__DIRECTIONS FOR THIS TASK__
Among the lines below, how many have the word "dark"? The reply is that number alone.

__GIVEN DATA__
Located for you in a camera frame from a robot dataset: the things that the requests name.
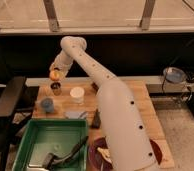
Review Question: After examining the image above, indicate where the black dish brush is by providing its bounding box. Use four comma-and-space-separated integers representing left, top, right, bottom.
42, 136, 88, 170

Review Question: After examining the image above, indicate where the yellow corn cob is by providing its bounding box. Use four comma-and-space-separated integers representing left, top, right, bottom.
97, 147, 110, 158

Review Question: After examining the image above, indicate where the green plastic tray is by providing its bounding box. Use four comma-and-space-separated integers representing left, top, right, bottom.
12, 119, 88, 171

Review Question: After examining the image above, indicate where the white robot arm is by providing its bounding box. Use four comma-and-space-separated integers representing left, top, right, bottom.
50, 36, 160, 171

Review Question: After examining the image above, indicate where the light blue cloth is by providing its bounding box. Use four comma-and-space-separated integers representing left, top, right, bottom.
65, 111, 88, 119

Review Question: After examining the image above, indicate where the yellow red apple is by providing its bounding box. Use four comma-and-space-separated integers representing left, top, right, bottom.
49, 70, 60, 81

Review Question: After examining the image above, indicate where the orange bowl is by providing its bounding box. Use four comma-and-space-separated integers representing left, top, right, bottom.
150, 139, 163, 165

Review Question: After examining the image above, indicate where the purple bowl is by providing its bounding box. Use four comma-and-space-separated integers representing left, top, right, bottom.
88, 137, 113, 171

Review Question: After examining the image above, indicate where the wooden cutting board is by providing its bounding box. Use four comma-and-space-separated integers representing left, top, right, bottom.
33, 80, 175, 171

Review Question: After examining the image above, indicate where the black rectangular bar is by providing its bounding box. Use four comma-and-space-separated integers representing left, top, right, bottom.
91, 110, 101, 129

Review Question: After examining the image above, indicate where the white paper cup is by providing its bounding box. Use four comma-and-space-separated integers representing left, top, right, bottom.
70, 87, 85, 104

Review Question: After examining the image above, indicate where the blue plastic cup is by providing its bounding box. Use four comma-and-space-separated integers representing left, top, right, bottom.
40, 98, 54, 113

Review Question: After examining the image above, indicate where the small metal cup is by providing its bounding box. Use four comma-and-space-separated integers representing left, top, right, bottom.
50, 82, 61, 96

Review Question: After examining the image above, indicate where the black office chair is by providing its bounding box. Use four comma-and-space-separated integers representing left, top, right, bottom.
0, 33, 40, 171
---
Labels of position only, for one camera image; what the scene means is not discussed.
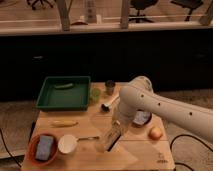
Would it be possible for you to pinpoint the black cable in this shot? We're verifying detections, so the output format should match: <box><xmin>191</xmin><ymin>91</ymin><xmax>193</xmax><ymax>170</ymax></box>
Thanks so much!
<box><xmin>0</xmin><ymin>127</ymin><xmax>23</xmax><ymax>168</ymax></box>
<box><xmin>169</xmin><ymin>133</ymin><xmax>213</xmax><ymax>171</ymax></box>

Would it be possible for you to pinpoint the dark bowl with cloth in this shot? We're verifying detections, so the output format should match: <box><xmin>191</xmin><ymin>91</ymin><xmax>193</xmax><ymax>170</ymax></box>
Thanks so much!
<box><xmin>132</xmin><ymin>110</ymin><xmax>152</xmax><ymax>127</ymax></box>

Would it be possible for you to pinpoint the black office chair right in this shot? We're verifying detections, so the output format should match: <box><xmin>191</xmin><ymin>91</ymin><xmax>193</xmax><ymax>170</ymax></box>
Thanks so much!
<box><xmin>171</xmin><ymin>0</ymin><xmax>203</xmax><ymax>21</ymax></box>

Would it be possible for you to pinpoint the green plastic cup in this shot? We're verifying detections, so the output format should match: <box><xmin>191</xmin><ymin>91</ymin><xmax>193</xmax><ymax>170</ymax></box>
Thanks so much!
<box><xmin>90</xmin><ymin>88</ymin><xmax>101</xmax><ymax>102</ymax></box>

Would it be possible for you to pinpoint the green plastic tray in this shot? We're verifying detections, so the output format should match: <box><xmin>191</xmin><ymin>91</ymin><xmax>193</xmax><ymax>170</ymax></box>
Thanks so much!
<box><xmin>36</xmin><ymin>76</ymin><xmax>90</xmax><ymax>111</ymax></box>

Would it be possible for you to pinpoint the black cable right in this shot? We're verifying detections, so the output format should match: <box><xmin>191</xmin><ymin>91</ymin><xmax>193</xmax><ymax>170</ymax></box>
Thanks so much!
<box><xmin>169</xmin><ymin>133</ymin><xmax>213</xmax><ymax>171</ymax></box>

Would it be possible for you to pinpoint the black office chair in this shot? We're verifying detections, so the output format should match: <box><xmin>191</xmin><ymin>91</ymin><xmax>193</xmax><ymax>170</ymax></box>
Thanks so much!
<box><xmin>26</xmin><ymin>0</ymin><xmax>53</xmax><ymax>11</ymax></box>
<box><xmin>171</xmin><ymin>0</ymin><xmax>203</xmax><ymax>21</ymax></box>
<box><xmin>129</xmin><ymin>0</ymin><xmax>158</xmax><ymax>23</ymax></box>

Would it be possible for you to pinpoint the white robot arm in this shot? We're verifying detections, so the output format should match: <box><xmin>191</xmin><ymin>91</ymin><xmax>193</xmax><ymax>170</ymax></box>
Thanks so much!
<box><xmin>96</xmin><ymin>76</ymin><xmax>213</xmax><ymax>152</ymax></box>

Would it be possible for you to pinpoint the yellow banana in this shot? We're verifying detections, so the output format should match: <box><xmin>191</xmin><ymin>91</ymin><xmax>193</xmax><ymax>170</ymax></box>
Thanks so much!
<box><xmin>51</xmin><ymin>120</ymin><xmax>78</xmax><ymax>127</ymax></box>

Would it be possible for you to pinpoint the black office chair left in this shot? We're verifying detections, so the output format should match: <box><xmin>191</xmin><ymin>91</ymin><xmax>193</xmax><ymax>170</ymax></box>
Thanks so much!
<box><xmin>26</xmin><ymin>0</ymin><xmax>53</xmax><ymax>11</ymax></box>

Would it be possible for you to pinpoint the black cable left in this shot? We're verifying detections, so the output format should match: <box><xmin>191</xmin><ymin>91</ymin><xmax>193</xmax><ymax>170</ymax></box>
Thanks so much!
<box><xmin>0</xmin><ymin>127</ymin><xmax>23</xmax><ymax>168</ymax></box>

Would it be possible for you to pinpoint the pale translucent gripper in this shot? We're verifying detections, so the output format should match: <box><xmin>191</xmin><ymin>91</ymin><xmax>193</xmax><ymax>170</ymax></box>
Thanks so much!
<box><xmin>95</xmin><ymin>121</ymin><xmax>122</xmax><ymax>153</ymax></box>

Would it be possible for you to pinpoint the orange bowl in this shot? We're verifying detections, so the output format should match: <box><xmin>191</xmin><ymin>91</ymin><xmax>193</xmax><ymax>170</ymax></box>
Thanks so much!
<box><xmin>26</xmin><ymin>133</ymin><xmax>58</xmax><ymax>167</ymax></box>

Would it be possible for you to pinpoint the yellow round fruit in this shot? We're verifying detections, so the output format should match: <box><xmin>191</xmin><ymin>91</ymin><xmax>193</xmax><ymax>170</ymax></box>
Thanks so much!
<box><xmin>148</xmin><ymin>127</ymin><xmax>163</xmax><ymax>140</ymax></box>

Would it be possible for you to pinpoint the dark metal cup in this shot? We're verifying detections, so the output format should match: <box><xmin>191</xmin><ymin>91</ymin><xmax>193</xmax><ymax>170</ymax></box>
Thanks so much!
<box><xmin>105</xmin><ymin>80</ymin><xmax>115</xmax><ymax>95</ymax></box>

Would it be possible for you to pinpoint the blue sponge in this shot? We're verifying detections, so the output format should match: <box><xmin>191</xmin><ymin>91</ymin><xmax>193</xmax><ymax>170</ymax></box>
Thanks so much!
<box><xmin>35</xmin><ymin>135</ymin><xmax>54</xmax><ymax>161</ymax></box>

__SOLUTION FOR THIS TASK__
2